= Assignment =
Set down, exactly, every line from the top of the listing through the one holding "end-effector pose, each".

Start of Block

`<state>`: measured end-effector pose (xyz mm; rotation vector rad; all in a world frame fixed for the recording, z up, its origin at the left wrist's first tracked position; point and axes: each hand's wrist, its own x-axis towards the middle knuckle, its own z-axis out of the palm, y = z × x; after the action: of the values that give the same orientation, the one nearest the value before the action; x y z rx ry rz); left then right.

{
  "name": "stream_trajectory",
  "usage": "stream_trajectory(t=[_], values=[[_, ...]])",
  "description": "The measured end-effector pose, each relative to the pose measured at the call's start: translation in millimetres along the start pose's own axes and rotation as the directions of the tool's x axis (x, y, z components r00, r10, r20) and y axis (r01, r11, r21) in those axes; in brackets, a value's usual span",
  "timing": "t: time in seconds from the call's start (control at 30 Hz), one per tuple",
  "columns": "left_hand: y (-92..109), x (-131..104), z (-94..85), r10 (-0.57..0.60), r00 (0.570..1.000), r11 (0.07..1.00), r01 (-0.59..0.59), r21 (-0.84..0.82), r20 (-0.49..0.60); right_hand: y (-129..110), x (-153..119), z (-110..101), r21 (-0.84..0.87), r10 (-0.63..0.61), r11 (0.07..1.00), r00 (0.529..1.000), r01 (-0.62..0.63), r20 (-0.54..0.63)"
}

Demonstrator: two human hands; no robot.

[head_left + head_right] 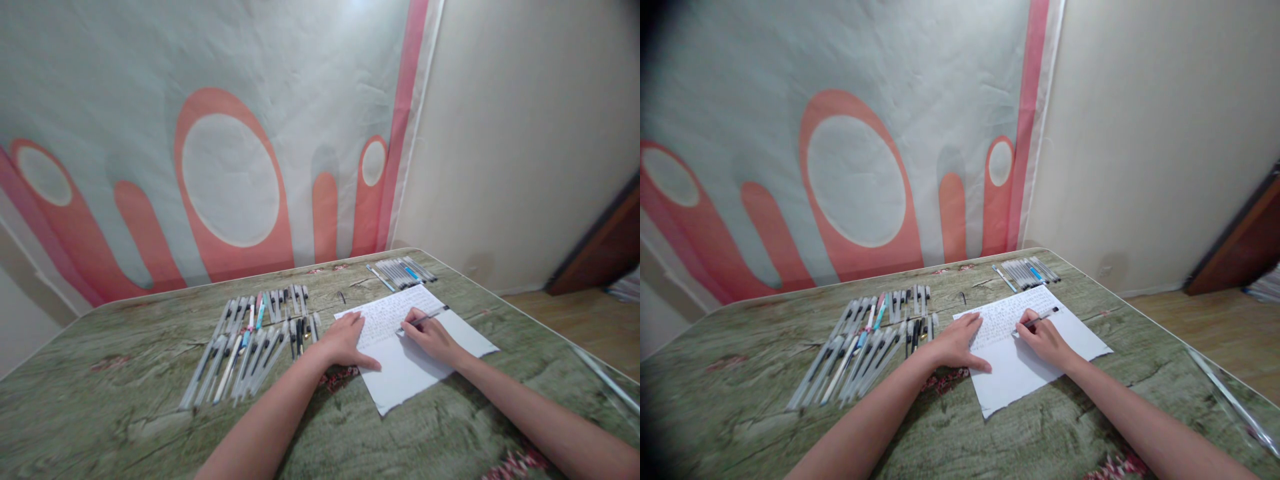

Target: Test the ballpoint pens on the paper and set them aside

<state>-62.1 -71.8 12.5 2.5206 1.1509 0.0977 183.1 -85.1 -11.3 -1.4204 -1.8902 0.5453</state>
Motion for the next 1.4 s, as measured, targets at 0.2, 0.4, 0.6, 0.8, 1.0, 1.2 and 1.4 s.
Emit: stream_trajectory(t=[0.2,0.4,0.6,0.8,1.0,1.2,1.4], values=[[2.0,-0.9,-1.6,-0.003,1.0,1.0,0.003,0.002,0.002,-1.7,-0.4,-0.3,0.004,0.01,1.0,1.0,-0.01,0.002],[2.6,-1.3,-2.4,-0.007,1.0,1.0,0.007,0.004,0.012,-2.2,-0.6,-0.7,0.01,0.021,1.0,1.0,-0.021,0.002],[2.2,-1.0,-2.1,-0.006,1.0,1.0,0.006,0.0,0.012,-3.4,-1.2,-1.1,0.0,0.017,1.0,1.0,-0.017,0.003],[2.1,-0.6,-1.8,-0.006,1.0,1.0,0.006,0.0,0.008,-0.5,-0.9,-0.1,0.018,0.003,1.0,1.0,-0.003,-0.002],[2.8,-1.4,-2.2,-0.014,1.0,1.0,0.014,-0.003,0.015,4.7,-0.2,0.5,0.031,0.035,0.999,0.999,-0.035,-0.007],[2.1,-1.2,-2.0,-0.009,1.0,1.0,0.009,-0.001,0.01,3.5,-0.6,0.5,0.019,0.015,1.0,1.0,-0.015,-0.007],[2.2,-1.6,-2.9,-0.003,1.0,1.0,0.003,0.002,0.01,1.9,-0.9,-0.1,0.026,0.019,0.999,1.0,-0.019,-0.002]])
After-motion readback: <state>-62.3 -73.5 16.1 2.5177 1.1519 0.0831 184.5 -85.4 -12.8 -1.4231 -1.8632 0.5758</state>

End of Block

= Your solution =
`<state>`: measured end-effector pose (xyz mm; rotation vector rad; all in a world frame fixed for the recording, z up, its origin at the left wrist's first tracked position; point and axes: each hand's wrist, its own x-axis towards the middle knuckle, its own z-axis out of the palm, y = z × x; after the action: of the values that give the same orientation, the one nearest the value before the action; x y z rx ry rz); left then right.

{
  "name": "stream_trajectory",
  "usage": "stream_trajectory(t=[_], values=[[_, ...]])",
  "description": "The measured end-effector pose, each relative to the pose measured at the call's start: translation in millimetres along the start pose's own axes and rotation as the directions of the tool's x axis (x, y, z components r00, r10, r20) and y axis (r01, r11, r21) in those axes; in brackets, a value's usual span",

The output has been given in full.